_TASK_.
Once the pictures are set aside, transcribe the remaining data exactly.

_DATA EXCERPT_.
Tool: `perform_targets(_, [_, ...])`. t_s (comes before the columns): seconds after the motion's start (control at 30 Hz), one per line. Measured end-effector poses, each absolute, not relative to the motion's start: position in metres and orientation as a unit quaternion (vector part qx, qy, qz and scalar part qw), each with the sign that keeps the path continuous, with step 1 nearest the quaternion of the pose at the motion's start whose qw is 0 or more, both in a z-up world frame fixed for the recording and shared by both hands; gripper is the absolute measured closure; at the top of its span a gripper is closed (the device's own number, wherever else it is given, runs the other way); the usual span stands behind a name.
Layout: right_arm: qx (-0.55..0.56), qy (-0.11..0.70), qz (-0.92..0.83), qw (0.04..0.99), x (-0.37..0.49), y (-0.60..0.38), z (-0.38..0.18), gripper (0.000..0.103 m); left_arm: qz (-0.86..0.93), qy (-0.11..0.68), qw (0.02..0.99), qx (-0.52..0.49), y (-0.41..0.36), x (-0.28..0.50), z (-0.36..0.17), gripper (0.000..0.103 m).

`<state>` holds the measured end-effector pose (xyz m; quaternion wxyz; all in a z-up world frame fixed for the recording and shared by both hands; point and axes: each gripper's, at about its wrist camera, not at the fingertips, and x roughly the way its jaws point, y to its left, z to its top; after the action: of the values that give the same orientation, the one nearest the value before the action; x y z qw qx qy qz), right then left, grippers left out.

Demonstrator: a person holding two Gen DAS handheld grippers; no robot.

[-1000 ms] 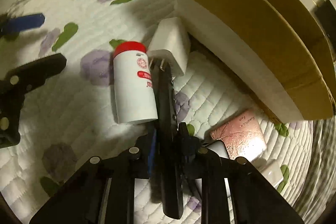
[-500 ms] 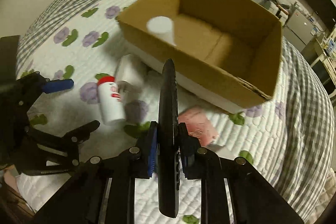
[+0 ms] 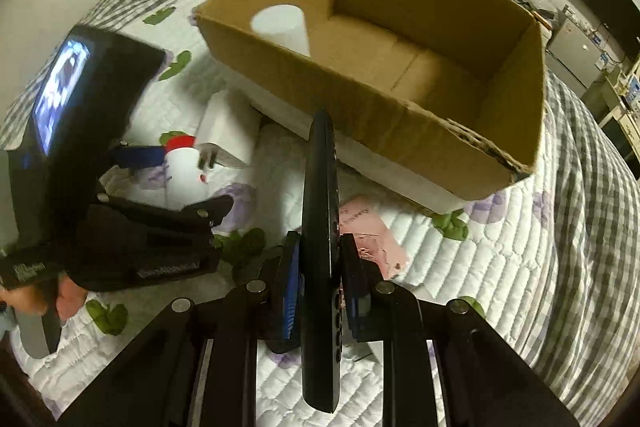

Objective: Organize rigid objects
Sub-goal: 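Grasp the white red-capped bottle with the left tool, then lower the bottle into the box with the left tool while the right tool releases the remote inside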

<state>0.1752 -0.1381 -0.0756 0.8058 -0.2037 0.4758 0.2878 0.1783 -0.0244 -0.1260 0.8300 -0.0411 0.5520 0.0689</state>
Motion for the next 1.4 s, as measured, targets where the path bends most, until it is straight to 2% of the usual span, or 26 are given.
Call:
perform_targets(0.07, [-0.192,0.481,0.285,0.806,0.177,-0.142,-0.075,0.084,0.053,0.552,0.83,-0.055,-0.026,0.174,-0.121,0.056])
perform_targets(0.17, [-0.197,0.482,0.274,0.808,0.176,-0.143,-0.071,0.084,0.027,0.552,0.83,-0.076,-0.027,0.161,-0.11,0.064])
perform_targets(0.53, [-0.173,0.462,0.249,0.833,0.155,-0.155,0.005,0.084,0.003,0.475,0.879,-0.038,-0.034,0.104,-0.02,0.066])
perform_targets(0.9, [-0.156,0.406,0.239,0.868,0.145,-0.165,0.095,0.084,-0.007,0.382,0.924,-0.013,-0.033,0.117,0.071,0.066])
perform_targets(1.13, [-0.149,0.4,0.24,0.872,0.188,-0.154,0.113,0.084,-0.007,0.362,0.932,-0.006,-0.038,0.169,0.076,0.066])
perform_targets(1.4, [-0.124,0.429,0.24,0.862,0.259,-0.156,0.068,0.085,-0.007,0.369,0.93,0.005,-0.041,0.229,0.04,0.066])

_OUTPUT FOR THIS EXERCISE_.
Tool: `perform_targets(_, [_, ...])`. t_s (comes before the columns): seconds after the motion's start (control at 30 Hz), one per line. Measured end-effector poses, each absolute, not relative to the motion's start: position in metres and orientation as a unit quaternion (vector part qx, qy, qz and scalar part qw), each with the sign that keeps the path continuous, with step 1 nearest the quaternion of the pose at the motion's start whose qw is 0 or more, both in a z-up world frame fixed for the recording and shared by both hands; gripper is the absolute measured closure; at the top of its span a gripper is closed (the device's own number, wherever else it is given, runs the other way); the usual span stands behind a name.
Layout: right_arm: qx (-0.55..0.56), qy (-0.11..0.70), qz (-0.92..0.83), qw (0.04..0.99), x (-0.37..0.49), y (-0.60..0.38), z (-0.38..0.18), gripper (0.000..0.103 m); left_arm: qz (-0.86..0.93), qy (-0.11..0.68), qw (0.02..0.99), qx (-0.52..0.49), y (-0.41..0.36), x (-0.28..0.50), z (-0.36..0.17), gripper (0.000..0.103 m).

`<state>` holds the measured end-effector pose (xyz m; quaternion wxyz; all in a z-up world frame fixed for the recording and shared by both hands; point and axes: each gripper's, at about its wrist camera, not at the fingertips, and x roughly the way its jaws point, y to its left, z to its top; after the action: of the values that give the same orientation, the one nearest the value before the action; x y z qw qx qy qz), right then left, grippers left out.

Demonstrator: a person holding two Gen DAS handheld grippers; no robot.

[-1000 ms] 
[-500 ms] 
[+0 ms] 

Objective: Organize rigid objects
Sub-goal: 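Grasp the white red-capped bottle with the left tool, then lower the bottle into the box with the left tool while the right tool releases the remote inside
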
<state>0.1752 -0.1381 -0.0756 0.8058 -0.2037 0.4758 0.2878 0.1783 -0.0244 -0.1260 0.8300 -0.0411 0.5520 0.0689</state>
Motion for the next 1.4 s, as measured, targets where the path bends most, until it is straight to 2% of the usual span, or 26 are given.
Call:
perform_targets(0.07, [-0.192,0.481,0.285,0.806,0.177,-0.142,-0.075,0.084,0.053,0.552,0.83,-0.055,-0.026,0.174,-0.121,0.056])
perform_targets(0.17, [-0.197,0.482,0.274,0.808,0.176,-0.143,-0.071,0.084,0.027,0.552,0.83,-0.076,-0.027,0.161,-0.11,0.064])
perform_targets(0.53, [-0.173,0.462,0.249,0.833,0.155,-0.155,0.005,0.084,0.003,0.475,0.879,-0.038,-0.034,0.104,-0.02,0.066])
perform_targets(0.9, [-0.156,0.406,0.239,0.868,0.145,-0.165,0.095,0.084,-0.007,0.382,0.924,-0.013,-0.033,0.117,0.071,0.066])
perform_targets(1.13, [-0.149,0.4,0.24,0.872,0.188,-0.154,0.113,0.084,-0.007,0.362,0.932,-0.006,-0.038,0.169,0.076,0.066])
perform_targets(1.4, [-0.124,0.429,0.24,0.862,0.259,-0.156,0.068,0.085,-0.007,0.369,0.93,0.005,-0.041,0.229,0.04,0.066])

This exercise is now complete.